## AIM OF THE EXERCISE
Tally the lines below that contain the word "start", then give the tally alone.

━━━━━━━━

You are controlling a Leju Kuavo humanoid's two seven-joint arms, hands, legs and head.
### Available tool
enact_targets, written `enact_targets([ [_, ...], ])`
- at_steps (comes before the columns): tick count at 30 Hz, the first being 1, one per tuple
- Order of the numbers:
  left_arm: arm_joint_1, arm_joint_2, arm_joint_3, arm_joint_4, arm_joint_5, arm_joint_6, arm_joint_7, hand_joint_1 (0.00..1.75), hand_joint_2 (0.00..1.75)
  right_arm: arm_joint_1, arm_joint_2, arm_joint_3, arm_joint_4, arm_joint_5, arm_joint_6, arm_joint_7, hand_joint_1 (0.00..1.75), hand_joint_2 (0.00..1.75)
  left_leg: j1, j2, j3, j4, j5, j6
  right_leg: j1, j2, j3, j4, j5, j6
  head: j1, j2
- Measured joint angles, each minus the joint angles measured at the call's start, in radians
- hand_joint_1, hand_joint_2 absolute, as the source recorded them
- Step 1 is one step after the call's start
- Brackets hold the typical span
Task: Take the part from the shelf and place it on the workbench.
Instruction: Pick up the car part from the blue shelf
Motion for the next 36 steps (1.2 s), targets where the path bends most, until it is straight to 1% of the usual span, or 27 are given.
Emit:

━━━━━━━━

## THE ANSWER
2